━━━ Information provided
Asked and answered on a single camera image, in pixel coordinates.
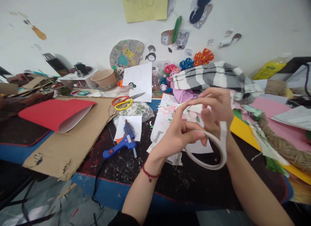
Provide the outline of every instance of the black sleeve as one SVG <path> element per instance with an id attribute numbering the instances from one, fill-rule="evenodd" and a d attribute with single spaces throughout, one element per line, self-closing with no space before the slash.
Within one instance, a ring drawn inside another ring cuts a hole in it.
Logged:
<path id="1" fill-rule="evenodd" d="M 120 211 L 113 218 L 113 220 L 108 224 L 108 226 L 118 226 L 118 225 L 140 226 L 135 218 L 133 218 L 130 215 L 121 213 Z"/>

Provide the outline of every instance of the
━━━━━━
*Problem*
Your response should be the lines of the entries above that include the string "every".

*Answer to the problem*
Provide the outline of every instance of the black sleeve as one SVG <path> element per instance with an id attribute numbering the instances from one, fill-rule="evenodd" and a d attribute with single spaces throughout, one element per line, self-closing with no space before the slash.
Provide the outline of every instance of the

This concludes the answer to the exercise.